[Items from a data source]
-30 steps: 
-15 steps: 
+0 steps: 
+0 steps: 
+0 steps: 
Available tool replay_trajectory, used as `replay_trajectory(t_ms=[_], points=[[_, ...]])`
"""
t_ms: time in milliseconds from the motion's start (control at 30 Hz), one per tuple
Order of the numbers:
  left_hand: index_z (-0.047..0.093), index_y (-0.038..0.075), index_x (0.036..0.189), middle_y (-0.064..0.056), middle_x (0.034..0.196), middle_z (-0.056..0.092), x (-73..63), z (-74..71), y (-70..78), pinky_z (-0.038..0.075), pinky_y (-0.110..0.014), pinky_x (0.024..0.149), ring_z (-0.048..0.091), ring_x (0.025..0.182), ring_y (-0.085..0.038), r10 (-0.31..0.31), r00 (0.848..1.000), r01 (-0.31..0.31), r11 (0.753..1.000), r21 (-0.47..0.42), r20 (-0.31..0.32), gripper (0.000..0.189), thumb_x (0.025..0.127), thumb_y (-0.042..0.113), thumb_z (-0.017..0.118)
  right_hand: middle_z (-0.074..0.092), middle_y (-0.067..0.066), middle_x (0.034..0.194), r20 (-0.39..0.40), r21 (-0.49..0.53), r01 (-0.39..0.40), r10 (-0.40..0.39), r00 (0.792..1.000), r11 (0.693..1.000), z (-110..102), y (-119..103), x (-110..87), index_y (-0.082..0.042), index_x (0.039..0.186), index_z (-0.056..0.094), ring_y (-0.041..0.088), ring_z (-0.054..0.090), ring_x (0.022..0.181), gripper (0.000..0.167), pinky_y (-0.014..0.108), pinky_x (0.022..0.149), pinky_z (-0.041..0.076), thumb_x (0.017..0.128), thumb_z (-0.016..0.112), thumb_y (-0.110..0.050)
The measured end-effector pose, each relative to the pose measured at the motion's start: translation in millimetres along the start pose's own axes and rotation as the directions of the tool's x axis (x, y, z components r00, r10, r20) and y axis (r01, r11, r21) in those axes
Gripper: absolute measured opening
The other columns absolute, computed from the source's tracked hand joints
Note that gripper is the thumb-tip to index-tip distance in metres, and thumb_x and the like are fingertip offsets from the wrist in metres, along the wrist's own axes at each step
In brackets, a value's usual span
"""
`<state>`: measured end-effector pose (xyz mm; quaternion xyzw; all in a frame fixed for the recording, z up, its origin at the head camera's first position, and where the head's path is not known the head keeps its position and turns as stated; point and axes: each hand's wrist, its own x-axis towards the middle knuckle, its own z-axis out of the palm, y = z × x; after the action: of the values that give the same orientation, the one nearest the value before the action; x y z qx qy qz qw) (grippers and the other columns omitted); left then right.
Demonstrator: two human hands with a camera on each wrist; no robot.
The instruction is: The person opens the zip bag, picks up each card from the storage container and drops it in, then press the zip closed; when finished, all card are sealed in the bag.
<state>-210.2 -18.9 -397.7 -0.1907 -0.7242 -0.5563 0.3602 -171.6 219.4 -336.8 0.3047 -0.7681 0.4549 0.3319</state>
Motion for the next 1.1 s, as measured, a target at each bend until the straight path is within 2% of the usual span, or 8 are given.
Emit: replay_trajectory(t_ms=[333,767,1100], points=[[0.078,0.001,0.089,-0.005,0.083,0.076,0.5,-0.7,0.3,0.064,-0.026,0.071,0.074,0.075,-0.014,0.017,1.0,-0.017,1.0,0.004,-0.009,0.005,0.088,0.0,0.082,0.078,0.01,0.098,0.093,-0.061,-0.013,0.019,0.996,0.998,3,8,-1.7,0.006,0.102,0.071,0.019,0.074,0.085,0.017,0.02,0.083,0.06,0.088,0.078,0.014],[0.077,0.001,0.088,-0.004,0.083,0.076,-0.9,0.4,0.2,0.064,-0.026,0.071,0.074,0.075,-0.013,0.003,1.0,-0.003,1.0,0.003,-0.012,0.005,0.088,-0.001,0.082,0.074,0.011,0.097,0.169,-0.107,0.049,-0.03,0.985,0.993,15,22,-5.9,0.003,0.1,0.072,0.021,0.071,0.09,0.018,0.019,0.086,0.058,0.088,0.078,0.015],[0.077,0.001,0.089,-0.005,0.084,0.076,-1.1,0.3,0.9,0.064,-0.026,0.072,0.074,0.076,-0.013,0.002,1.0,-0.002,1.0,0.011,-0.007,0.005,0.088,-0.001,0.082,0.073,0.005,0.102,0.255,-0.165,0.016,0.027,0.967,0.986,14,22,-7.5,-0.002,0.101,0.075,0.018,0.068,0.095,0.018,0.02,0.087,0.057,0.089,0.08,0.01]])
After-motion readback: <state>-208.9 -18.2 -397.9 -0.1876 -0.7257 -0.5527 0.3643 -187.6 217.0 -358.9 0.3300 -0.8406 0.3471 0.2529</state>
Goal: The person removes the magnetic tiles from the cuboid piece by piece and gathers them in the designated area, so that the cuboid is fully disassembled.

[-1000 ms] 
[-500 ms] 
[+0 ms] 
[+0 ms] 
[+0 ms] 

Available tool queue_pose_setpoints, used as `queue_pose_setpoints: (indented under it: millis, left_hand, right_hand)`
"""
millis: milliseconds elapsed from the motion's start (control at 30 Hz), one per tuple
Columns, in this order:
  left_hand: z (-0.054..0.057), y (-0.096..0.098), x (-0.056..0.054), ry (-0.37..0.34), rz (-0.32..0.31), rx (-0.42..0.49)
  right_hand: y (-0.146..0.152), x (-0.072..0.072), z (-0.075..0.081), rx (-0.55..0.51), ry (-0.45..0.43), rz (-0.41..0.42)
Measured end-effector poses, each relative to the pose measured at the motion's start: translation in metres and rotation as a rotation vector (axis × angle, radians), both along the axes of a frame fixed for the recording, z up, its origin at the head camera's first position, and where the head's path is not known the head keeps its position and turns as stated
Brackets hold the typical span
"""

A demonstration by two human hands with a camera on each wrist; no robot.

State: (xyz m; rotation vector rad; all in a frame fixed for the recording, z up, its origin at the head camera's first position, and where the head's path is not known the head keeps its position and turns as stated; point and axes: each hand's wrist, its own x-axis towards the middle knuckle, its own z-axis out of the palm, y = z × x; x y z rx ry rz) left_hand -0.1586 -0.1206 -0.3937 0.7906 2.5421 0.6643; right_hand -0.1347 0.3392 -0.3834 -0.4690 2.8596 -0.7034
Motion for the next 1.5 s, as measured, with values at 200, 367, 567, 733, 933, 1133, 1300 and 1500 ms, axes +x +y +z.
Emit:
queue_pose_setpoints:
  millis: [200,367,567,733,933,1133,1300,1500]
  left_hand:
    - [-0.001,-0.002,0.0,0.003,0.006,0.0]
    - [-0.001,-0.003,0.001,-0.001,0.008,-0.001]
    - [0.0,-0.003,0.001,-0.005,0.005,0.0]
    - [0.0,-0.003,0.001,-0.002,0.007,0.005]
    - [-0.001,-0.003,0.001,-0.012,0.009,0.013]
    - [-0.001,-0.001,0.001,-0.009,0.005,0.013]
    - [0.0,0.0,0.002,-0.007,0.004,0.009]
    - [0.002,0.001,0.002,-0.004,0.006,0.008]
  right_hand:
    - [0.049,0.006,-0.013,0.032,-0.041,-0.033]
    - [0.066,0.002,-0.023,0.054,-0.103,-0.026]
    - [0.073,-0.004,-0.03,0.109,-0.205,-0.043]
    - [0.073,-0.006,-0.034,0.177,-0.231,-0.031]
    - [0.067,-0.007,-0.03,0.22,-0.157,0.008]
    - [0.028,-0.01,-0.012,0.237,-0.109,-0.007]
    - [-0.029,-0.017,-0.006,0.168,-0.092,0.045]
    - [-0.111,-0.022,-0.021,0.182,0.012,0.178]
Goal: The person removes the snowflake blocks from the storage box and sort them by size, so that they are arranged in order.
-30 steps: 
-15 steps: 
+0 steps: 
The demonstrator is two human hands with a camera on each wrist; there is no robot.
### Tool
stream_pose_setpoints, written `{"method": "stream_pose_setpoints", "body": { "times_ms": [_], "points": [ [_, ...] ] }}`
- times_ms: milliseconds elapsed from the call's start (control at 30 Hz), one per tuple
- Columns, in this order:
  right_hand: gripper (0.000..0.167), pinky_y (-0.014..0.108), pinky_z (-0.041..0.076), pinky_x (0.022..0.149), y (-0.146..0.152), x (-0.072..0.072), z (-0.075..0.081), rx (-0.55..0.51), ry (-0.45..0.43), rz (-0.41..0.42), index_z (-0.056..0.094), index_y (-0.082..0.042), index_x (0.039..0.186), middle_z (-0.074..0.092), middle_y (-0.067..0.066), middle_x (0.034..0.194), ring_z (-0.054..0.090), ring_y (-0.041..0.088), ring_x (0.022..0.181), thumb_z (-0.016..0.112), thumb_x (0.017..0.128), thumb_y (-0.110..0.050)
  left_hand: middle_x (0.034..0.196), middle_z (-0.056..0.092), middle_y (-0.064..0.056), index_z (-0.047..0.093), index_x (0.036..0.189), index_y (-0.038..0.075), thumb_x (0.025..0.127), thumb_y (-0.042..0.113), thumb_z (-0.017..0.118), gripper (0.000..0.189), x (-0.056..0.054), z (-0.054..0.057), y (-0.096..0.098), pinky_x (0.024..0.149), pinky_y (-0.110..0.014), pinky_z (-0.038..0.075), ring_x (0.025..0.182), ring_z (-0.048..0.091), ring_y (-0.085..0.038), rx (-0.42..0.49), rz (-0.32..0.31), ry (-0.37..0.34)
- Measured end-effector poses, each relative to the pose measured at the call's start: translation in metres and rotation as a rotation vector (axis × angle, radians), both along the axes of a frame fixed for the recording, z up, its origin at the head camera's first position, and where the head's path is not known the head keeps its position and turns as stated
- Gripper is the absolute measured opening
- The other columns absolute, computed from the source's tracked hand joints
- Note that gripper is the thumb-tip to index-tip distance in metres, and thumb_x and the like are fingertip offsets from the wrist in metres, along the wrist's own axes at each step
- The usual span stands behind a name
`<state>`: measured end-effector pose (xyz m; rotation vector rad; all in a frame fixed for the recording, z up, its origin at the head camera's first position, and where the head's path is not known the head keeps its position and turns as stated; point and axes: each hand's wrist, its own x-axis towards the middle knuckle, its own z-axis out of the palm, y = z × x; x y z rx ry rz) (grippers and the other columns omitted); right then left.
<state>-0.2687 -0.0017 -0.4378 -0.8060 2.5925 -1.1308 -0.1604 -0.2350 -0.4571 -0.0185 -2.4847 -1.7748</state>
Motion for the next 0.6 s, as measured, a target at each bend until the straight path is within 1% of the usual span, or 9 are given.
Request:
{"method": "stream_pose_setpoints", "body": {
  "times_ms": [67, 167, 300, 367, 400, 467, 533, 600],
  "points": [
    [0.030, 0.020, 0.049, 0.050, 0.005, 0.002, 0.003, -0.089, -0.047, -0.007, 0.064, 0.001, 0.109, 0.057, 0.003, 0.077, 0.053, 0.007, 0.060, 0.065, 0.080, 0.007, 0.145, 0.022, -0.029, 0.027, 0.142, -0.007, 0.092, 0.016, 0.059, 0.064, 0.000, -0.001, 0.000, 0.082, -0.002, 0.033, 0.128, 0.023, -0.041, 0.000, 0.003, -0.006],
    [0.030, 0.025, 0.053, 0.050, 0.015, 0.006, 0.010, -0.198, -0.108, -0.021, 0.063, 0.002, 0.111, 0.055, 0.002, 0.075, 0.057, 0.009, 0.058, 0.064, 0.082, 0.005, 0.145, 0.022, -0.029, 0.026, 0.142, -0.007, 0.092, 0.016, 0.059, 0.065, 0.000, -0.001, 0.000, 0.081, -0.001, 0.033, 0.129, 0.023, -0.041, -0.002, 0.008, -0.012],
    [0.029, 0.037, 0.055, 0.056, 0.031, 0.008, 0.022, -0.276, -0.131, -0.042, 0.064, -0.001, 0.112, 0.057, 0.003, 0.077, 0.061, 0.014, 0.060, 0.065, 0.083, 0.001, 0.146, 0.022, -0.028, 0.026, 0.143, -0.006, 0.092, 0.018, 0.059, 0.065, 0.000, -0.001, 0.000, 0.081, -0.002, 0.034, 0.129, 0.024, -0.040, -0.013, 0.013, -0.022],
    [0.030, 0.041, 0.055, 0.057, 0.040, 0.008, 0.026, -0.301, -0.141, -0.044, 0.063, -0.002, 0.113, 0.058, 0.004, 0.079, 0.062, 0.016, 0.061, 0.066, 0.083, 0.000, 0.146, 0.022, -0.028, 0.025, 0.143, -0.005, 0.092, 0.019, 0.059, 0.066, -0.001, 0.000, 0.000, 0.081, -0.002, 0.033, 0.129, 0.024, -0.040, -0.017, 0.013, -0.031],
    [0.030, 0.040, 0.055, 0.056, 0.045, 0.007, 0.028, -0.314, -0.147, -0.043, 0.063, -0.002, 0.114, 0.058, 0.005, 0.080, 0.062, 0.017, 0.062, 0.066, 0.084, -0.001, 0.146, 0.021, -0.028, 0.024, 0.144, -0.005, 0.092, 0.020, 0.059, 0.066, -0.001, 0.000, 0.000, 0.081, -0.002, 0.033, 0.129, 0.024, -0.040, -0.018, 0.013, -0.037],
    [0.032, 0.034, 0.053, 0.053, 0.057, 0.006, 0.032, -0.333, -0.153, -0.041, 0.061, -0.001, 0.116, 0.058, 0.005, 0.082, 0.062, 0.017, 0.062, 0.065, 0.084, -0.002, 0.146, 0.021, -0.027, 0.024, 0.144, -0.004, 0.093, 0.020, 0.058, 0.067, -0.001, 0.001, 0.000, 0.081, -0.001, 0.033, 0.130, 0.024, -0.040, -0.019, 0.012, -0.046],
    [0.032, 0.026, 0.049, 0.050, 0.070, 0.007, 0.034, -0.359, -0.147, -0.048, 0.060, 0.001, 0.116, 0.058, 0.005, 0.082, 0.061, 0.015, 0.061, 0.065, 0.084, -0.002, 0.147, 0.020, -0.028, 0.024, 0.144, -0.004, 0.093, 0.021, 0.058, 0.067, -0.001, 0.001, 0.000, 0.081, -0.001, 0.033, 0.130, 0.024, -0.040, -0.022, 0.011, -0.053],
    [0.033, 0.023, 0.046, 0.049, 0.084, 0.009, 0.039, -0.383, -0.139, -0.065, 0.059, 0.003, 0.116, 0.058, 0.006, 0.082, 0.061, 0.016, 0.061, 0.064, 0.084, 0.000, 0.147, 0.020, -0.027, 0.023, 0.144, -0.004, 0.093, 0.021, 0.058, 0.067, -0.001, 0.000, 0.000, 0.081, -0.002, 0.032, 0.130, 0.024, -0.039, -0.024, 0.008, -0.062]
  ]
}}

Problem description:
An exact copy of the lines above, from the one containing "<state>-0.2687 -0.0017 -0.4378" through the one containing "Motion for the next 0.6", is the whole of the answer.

Task answer:
<state>-0.2687 -0.0017 -0.4378 -0.8060 2.5925 -1.1308 -0.1604 -0.2350 -0.4571 -0.0185 -2.4847 -1.7748</state>
Motion for the next 0.6 s, as measured, a target at each bend until the straight path is within 1% of the usual span, or 9 are given.

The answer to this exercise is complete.